System tests routinely break privacy law, says report

Out-Law News | 05 Jul 2006 | 8:30 am | 1 min. read

IT staff conducting database tests are putting their firms at risk of prosecution under the Data Protection Act, an IT systems company has warned. Compuware claims that 44% of the companies it surveyed were at risk.

The breaches of the Act happen when IT staff use actual customer data in database testing. That practice exposes data to a risk of exposure, particularly when some work is outsourced abroad, said the company's report.

The Act forbids the use of data for any purpose other than that for which it was collected, which makes the act of using it for testing systems illegal. IT staff often use real data because it gives a better indication of how a system will perform in the live environment.

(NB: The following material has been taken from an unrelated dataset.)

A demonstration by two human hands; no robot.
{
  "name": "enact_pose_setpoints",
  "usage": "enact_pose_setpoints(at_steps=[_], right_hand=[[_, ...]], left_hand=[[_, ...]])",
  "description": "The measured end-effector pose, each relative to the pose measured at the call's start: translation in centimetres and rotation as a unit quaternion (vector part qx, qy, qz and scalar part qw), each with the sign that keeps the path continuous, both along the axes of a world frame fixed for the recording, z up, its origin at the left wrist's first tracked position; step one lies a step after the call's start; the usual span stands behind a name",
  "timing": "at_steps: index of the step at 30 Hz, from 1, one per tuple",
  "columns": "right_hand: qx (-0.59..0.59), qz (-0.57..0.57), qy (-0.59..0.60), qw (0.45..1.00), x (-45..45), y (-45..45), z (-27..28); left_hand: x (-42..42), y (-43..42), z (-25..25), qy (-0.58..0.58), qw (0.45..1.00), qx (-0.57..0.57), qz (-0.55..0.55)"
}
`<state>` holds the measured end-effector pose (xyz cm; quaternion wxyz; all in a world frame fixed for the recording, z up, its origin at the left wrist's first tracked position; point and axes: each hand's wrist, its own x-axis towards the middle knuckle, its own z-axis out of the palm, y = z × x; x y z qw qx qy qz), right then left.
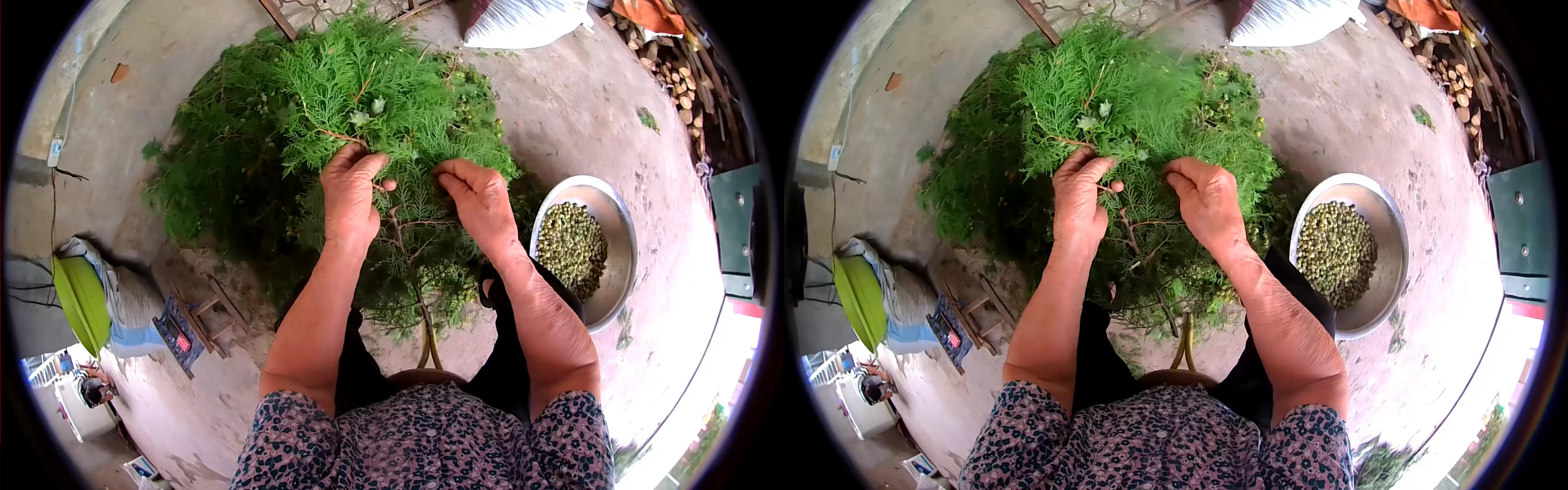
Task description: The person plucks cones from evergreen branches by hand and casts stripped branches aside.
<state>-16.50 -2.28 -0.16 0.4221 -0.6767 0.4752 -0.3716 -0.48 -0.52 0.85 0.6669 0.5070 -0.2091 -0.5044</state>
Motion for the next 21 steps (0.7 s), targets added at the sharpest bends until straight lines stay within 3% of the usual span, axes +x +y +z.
enact_pose_setpoints(at_steps=[4,6,13,15,21], right_hand=[[0.053,-0.013,-0.084,0.995,0.4,-0.5,-0.5],[0.146,-0.013,-0.193,0.970,0.9,-0.4,0.0],[0.099,0.012,-0.144,0.985,0.8,-0.4,0.3],[0.106,-0.039,-0.185,0.976,1.0,-0.5,-0.5],[0.094,-0.038,-0.154,0.983,0.5,-0.4,-0.1]], left_hand=[[0.0,0.0,-0.2,0.005,0.998,0.031,-0.056],[-0.1,0.0,0.0,-0.004,0.995,0.065,-0.075],[-0.2,0.2,0.2,-0.021,0.988,0.072,-0.134],[-0.4,0.3,0.5,-0.025,0.986,0.091,-0.138],[-0.9,0.4,0.9,-0.065,0.977,0.124,-0.160]])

"Testing environments are inherently insecure places in which to process live customer data, with printouts and test sheets being left next to PCs during trials," said Ian Clarke, enterprise solutions director at Compuware. "Although businesses can afford to pay the fines placed on them if customer data is leaked, the cost to company reputation is not as easily recovered."

"Companies have had plenty of time to understand and implement robust data privacy measures since the Act was introduced eight years ago," said Clarke. "Unless they have rigorous procedures in place, they run the risk of live data being leaked to third parties. This can have severe repercussions on customer confidence and company reputation, and ultimately affect the bottom line."

The problem is made worse when companies outsource work, said the report. The survey found that 83% of those who outsourced sent live data and protected it only with a non disclosure agreement (NDA). This is not adequate protection, said Compuware.

"Many organisations have taken what they think is the simplest way to comply with the Act and put in place NDAs," said Clarke. "The truth is that most customers would not consider this adequate protection, therefore companies must reconsider the actions they are taking to protect customer data from being leaked in the application testing environment."

Compuware advises that companies disguise the data when used in testing by altering some of the values so that it is unrecognisable from the original. "This process can be done automatically, removing the human risk element entirely," said a company statement.